Retirement Plans Not Included in Marital Property

Some retirement benefits and pensions may not be included with the other marital property that is subject to division upon divorce. Since some retirement plans are controlled by federal law, states are thereby preempted or precluded from applying their marital property laws to those assets. Examples of retirement benefits which are not included as distributable marital property are as follows:

  • Social Security payments
  • Military injury compensation
  • Railroad worker’ retirement benefits
  • Workers’ compensation disability awards

Methods for Distribution

Where the retirement benefits are considered to be marital property, a court might use the “deferred distribution” or the “immediate offset” approach to divide the assets upon divorce. Under the deferred distribution approach, the court typically retains its jurisdiction over the divorce and waits to distribute the benefits to the parties when they are actually paid to the pensioner.

In contrast, the immediate offset approach instantly awards an offsetting amount of marital property to the non-employee spouse, equivalent to their share of the plan, and the entire plan itself is awarded to the employee spouse. This is done by calculating the present value of the pension and determining how much was earned during marriage.

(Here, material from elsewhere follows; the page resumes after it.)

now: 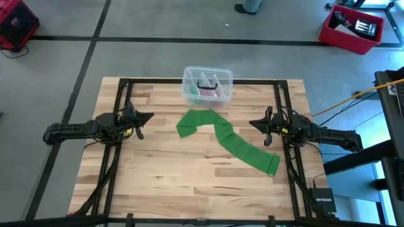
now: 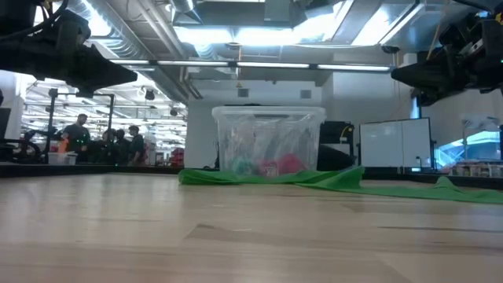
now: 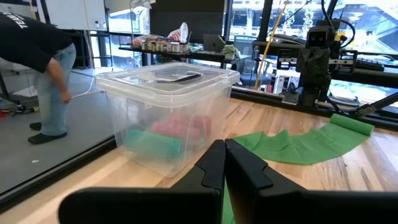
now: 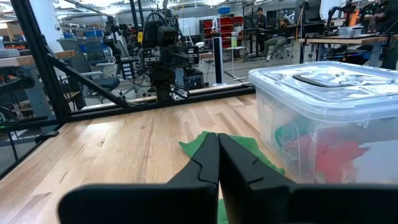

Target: Roll bandage

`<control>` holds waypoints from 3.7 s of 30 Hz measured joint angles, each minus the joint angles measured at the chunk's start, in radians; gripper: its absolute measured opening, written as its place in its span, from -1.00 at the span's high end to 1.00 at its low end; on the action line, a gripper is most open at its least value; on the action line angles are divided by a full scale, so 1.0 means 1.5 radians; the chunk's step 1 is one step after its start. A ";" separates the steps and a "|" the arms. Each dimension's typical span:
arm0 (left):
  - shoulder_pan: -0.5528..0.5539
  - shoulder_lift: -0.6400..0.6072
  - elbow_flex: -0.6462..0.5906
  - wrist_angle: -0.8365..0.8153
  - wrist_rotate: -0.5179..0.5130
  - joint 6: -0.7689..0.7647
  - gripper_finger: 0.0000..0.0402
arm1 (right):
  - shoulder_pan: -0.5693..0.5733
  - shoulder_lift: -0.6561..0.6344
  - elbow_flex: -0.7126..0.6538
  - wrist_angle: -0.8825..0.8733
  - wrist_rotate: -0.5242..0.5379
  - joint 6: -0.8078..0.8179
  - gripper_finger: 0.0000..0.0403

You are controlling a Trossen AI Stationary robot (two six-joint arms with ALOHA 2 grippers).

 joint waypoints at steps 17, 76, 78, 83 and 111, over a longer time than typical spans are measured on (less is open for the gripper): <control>0.000 0.000 0.000 0.000 0.000 0.000 0.98 | 0.000 0.000 0.000 0.000 0.000 0.000 0.97; 0.000 0.000 0.000 0.000 0.000 0.000 0.98 | 0.000 0.000 0.007 0.036 -0.029 0.036 0.97; 0.000 0.000 0.000 0.000 0.000 0.000 0.98 | 0.000 0.000 0.007 0.036 -0.029 0.036 0.97; 0.000 0.000 0.000 0.000 0.000 0.000 0.98 | 0.000 0.000 0.007 0.032 -0.029 0.031 0.97; -0.032 0.131 0.034 0.217 0.034 -0.117 0.99 | 0.000 0.185 0.009 0.270 0.007 0.112 0.97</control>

Domestic Relations Order/Qualified Domestic Relations Order

In order for one spouse to receive a share of the other spouse’s benefits on divorce, a court must issue a DRO or QDRO to apportion the pension. These orders typically provide specific language as to how retirement benefits are to be distributed between marital or separate property, and thus between the spouses. DROs and QDROs outline how the funds are transferred from the spouse holding the retirement plan, to the spouse to receive a share of the plan, and are included in the Final Judgment finalizing the divorce.